En México, estas dos doctrinas han tenido vaivenes históricos. El liberalismo social tuvo cimientes con líderes como Benito Juárez y más tarde Lázaro Cárdenas, impulsores de reformas estructurales en favor de las clases desfavorecidas. En la actualidad, la administración de Andrés Manuel López Obrador encarna este modelo con políticas de asistencia social robustas.

Por su parte, el liberalismo económico encontró caldo de cultivo con las oleadas privatizadoras y las políticas de adelgazamiento estatal impulsadas por el “Consenso de Washington” en décadas recientes. Hoy, exponentes como Javier Milei en Argentina abrazan sus postulados medulares con propuestas de desregulación total y eliminación de programas sociales.

Pero más allá de su divergencia sobre el grado de participación gubernamental, ambos modelos difieren radicalmente en sus prioridades y potenciales impactos. Datos y estudios de organismos como CONEVAL y CEPAL muestran que bajo esquemas de liberalismo económico sin contrapesos, los sectores más vulnerables tienden a ser los más afectados en términos de acceso a servicios básicos, niveles de pobreza laboral, ingresos y desigualdad.
En contraste, los beneficios del liberalismo social suelen ser más tangibles para la población de bajos recursos a través de programas de vivienda, educación, salud y otras prestaciones.

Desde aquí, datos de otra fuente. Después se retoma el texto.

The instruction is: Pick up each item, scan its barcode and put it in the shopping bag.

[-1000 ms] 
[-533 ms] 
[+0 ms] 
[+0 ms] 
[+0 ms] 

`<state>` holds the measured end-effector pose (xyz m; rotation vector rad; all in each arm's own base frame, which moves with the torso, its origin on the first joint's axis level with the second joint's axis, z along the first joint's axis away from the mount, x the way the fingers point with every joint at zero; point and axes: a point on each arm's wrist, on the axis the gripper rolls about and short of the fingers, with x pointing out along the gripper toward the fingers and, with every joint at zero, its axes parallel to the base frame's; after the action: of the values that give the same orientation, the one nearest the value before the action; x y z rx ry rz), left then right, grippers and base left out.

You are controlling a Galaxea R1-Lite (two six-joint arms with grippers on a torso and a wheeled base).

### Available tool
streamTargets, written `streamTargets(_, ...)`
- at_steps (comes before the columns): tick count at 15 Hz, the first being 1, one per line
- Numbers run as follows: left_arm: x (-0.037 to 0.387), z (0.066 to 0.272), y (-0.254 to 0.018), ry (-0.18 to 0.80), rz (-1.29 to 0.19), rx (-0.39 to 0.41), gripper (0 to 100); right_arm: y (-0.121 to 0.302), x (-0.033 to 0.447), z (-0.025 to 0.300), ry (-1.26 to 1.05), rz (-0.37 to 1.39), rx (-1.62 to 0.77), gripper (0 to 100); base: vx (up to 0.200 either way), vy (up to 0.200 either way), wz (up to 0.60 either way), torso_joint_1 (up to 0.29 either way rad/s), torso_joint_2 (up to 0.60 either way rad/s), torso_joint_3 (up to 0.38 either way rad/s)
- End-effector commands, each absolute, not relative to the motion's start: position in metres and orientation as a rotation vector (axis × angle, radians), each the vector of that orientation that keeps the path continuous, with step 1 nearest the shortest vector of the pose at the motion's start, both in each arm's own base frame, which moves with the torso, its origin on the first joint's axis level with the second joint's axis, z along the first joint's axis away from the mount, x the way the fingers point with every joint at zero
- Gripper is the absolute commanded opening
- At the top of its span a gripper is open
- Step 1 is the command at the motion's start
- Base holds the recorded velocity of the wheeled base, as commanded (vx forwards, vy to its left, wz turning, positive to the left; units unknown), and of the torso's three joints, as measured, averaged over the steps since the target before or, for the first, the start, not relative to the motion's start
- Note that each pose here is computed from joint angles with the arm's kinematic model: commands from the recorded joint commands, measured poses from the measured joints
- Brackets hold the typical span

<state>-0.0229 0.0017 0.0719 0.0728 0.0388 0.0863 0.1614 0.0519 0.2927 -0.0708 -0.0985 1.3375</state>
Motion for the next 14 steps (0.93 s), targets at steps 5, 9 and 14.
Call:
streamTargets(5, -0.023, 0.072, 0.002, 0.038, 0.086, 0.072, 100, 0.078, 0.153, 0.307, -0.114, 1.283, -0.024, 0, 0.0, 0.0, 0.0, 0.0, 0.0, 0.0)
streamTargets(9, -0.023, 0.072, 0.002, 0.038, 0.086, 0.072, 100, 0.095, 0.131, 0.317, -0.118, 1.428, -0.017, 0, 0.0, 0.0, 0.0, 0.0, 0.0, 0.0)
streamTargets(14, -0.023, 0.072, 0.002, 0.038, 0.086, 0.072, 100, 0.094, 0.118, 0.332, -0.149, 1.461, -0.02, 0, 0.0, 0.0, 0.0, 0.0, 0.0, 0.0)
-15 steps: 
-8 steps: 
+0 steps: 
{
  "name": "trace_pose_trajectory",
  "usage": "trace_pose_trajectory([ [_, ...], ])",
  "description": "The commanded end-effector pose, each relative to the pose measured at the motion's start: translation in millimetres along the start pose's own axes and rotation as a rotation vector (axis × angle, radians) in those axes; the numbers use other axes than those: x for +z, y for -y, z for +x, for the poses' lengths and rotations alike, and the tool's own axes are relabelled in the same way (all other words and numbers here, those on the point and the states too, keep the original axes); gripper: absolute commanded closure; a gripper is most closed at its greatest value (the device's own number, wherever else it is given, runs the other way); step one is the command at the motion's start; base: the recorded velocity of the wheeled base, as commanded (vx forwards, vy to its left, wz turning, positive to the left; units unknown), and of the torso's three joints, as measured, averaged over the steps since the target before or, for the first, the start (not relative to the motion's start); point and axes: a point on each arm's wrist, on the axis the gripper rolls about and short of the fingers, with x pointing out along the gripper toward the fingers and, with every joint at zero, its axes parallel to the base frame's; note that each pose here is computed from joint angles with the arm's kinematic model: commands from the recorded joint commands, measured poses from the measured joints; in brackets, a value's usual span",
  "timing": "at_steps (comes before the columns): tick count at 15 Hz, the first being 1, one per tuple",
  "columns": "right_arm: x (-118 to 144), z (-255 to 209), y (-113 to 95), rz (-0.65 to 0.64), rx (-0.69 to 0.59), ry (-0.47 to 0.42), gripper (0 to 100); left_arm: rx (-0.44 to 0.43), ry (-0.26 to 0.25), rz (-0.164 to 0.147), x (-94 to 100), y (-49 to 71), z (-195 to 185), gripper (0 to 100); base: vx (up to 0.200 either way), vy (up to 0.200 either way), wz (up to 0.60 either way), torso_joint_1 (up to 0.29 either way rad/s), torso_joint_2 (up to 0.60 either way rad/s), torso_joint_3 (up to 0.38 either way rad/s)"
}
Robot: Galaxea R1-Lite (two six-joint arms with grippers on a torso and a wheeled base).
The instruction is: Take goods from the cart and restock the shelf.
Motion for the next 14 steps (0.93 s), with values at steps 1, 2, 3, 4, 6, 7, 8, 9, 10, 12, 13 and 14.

No obstante, este enfoque también puede derivar en burocracia, paternalismo estatal e ineficiencias económicas si no se implementa con mesura.

Las fricciones van más allá de lo meramente económico. Una visión privilegia la libertad de mercado y el individualismo, aun si esto implica concentración de la riqueza. La otra prioriza la igualdad material y el bien común, aun con costos en productividad. Sus efectos colaterales también se hacen sentir en áreas como cultura, derechos laborales y medioambiente.

Liberalismo económico y liberalismo social son paradigmas irreconciliables, que representan ideas de nación y sociedad excluyentes entre sí. Entre ambos pareciera no haber puntos medios o síntesis viables. Es una dicotomía que interpela a los ciudadanos a decidir qué modelo responde mejor a sus anhelos y necesidades más profundas.

La participación activa de la sociedad civil será clave en este debate que delinea los rumbos de la región. Más que un asunto técnico, de lo que se trata es de definir el proyecto de país y sociedad que queremos erigir. ¿Privilegiamos el dogma de los mercados auto-regulados o la vigencia de una comunidad política justa e incluyente? La histórica polarización ideológica latinoamericana tomará nuevos cauces, pero la disyuntiva de fondo sobre el sentido de lo colectivo y lo público seguirá tan vigente como siempre.